Work item
All of the data is to be set down again without any alteration.

(Materials provided)

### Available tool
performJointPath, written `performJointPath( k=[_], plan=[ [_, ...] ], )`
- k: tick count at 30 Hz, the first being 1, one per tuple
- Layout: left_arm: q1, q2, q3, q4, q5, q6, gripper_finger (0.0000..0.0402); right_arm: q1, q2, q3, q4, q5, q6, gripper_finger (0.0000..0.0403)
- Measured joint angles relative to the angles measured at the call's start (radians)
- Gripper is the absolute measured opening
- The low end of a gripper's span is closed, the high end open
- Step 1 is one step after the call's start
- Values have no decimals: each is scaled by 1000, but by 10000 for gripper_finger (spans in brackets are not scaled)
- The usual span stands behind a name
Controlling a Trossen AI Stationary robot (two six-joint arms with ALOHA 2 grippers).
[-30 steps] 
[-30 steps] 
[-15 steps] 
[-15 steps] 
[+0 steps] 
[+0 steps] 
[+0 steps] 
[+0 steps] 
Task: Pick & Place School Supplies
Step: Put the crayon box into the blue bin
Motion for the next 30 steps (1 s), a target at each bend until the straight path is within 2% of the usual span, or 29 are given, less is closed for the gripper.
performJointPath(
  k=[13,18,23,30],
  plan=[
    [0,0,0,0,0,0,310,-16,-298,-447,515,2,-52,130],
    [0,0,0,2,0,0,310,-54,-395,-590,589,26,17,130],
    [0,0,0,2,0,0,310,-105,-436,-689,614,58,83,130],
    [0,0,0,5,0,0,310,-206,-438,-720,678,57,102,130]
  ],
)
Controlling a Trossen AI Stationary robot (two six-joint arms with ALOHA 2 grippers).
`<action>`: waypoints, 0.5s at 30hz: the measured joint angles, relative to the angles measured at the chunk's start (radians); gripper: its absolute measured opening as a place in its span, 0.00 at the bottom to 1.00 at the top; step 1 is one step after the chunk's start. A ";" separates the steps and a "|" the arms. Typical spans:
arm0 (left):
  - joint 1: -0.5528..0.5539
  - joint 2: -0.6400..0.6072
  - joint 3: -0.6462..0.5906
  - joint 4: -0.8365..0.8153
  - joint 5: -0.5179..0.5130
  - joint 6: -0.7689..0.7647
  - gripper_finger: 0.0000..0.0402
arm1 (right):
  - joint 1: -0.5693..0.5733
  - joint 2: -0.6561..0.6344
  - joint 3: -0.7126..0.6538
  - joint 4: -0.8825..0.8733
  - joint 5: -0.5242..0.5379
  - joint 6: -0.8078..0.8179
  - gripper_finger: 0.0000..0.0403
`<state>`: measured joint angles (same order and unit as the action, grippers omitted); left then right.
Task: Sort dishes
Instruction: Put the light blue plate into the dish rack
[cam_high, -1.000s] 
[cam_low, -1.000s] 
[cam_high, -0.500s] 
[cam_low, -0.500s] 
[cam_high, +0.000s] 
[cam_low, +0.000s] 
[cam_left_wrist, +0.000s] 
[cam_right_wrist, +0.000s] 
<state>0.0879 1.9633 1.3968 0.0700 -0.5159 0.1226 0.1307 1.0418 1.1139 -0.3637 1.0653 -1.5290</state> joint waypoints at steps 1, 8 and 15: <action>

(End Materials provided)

Written answer
### Available tool
performJointPath, written `performJointPath( k=[_], plan=[ [_, ...] ], )`
- k: tick count at 30 Hz, the first being 1, one per tuple
- Layout: left_arm: q1, q2, q3, q4, q5, q6, gripper_finger (0.0000..0.0402); right_arm: q1, q2, q3, q4, q5, q6, gripper_finger (0.0000..0.0403)
- Measured joint angles relative to the angles measured at the call's start (radians)
- Gripper is the absolute measured opening
- The low end of a gripper's span is closed, the high end open
- Step 1 is one step after the call's start
- Values have no decimals: each is scaled by 1000, but by 10000 for gripper_finger (spans in brackets are not scaled)
- The usual span stands behind a name
Controlling a Trossen AI Stationary robot (two six-joint arms with ALOHA 2 grippers).
[-30 steps] 
[-30 steps] 
[-15 steps] 
[-15 steps] 
[+0 steps] 
[+0 steps] 
[+0 steps] 
[+0 steps] 
Task: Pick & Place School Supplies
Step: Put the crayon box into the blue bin
Motion for the next 30 steps (1 s), a target at each bend until the straight path is within 2% of the usual span, or 29 are given, less is closed for the gripper.
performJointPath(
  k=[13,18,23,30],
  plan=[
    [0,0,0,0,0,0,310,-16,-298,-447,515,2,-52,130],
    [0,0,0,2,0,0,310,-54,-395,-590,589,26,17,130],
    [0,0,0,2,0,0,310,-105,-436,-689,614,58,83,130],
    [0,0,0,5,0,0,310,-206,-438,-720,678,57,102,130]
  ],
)
Controlling a Trossen AI Stationary robot (two six-joint arms with ALOHA 2 grippers).
`<action>`: waypoints, 0.5s at 30hz: the measured joint angles, relative to the angles measured at the chunk's start (radians); gripper: its absolute measured opening as a place in its span, 0.00 at the bottom to 1.00 at the top; step 1 is one step after the chunk's start. A ";" separates the steps and a "|" the arms. Typical spans:
arm0 (left):
  - joint 1: -0.5528..0.5539
  - joint 2: -0.6400..0.6072
  - joint 3: -0.6462..0.5906
  - joint 4: -0.8365..0.8153
  - joint 5: -0.5179..0.5130
  - joint 6: -0.7689..0.7647
  - gripper_finger: 0.0000..0.0402
arm1 (right):
  - joint 1: -0.5693..0.5733
  - joint 2: -0.6561..0.6344
  - joint 3: -0.7126..0.6538
  - joint 4: -0.8825..0.8733
  - joint 5: -0.5242..0.5379
  - joint 6: -0.8078..0.8179
  - gripper_finger: 0.0000..0.0403
`<state>`: measured joint angles (same order and unit as the action, grippers omitted); left then right.
Task: Sort dishes
Instruction: Put the light blue plate into the dish rack
[cam_high, -1.000s] 
[cam_low, -1.000s] 
[cam_high, -0.500s] 
[cam_low, -0.500s] 
[cam_high, +0.000s] 
[cam_low, +0.000s] 
[cam_left_wrist, +0.000s] 
[cam_right_wrist, +0.000s] 
<state>0.0879 1.9633 1.3968 0.0700 -0.5159 0.1226 0.1307 1.0418 1.1139 -0.3637 1.0653 -1.5290</state> joint waypoints at steps 1, 8 and 15: <action>

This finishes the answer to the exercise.